Africa-Press – Madagascar. Le Comité de pilotage de la Concertation nationale pour la Refondation a tenu son premier atelier le 22 janvier 2026 au Palais d’État d’Iavoloha. Cette instance stratégique est mise en place plus d’un mois après la messe de lancement officiel de la Concertation nationale pour la Refondation, organisée au CCI Ivato. Une cérémonie qui avait suscité de nombreuses critiques, notamment en raison de l’invitation du FFKM, plateforme religieuse associée à l’ancien président déchu Andry Rajoelina, à cet événement solennel.
Le comité est présidé par le président de la Refondation de la République de Madagascar, le colonel Michaël Randrianirina, qui occupe les fonctions de chef de l’État depuis octobre 2025, à la suite de la chute d’Andry Rajoelina. Cette précision est jugée essentielle par plusieurs observateurs, alors que des confusions avaient émergé après le lancement officiel, certains attribuant à tort la conduite du processus à l’ancien régime.
La mise en place du Comité de pilotage intervient ainsi dans un contexte politique encore sensible. À l’issue de la cérémonie du CCI Ivato, des voix critiques avaient dénoncé une récupération politique du processus de refondation, censé être inclusif et tourné vers l’intérêt général. Le rappel du rôle central du colonel Michaël Randrianirina vise à réaffirmer l’autorité institutionnelle qui encadre désormais cette démarche nationale.
La réunion du 22 janvier s’est tenue en présence de plusieurs acteurs clés, dont le Premier ministre, des membres du gouvernement, des hauts responsables de l’administration ainsi que des représentants du FFKM. Toutefois, aucune information officielle n’a filtré sur le contenu des discussions ni sur les décisions prises lors de cet atelier.

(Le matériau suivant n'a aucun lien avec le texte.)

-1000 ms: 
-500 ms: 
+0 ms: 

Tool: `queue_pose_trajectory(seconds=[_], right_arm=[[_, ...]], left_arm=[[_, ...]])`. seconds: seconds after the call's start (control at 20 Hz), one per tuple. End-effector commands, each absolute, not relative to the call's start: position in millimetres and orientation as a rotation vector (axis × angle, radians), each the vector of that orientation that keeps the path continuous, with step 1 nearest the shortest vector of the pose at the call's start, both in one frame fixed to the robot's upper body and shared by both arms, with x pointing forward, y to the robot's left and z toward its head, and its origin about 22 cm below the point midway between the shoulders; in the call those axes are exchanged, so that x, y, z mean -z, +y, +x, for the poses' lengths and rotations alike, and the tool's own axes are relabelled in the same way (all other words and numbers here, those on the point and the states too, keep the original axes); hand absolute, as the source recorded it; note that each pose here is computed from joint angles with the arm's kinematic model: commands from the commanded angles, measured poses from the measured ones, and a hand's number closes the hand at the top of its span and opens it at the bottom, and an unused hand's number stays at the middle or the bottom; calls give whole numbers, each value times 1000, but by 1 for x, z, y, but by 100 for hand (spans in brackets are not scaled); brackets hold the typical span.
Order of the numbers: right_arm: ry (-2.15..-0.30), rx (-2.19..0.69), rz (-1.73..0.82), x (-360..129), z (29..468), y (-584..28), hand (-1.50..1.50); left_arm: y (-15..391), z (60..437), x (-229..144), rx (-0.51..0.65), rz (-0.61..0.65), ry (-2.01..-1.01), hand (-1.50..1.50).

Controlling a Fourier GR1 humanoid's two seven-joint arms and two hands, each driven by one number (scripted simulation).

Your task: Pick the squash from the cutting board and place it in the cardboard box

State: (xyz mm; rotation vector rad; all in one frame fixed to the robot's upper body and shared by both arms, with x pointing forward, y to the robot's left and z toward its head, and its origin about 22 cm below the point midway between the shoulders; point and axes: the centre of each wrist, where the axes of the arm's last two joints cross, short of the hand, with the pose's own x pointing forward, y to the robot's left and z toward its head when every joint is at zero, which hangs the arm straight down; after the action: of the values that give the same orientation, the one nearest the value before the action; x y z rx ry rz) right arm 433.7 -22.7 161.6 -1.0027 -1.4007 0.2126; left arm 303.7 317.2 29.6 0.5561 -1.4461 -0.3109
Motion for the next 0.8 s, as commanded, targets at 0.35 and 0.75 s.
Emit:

Malgré ce manque de communication, cette rencontre est perçue comme un signal encourageant. Elle est considérée comme une étape structurante dans la préparation et la coordination de la Concertation nationale pour la Refondation. Dans un climat encore marqué par le scepticisme, la dynamique enclenchée par ce comité pourrait ouvrir une voie constructive, à condition que la transparence, la clarté des rôles et l’inclusivité promises soient effectivement respectées dans les prochaines étapes du processus.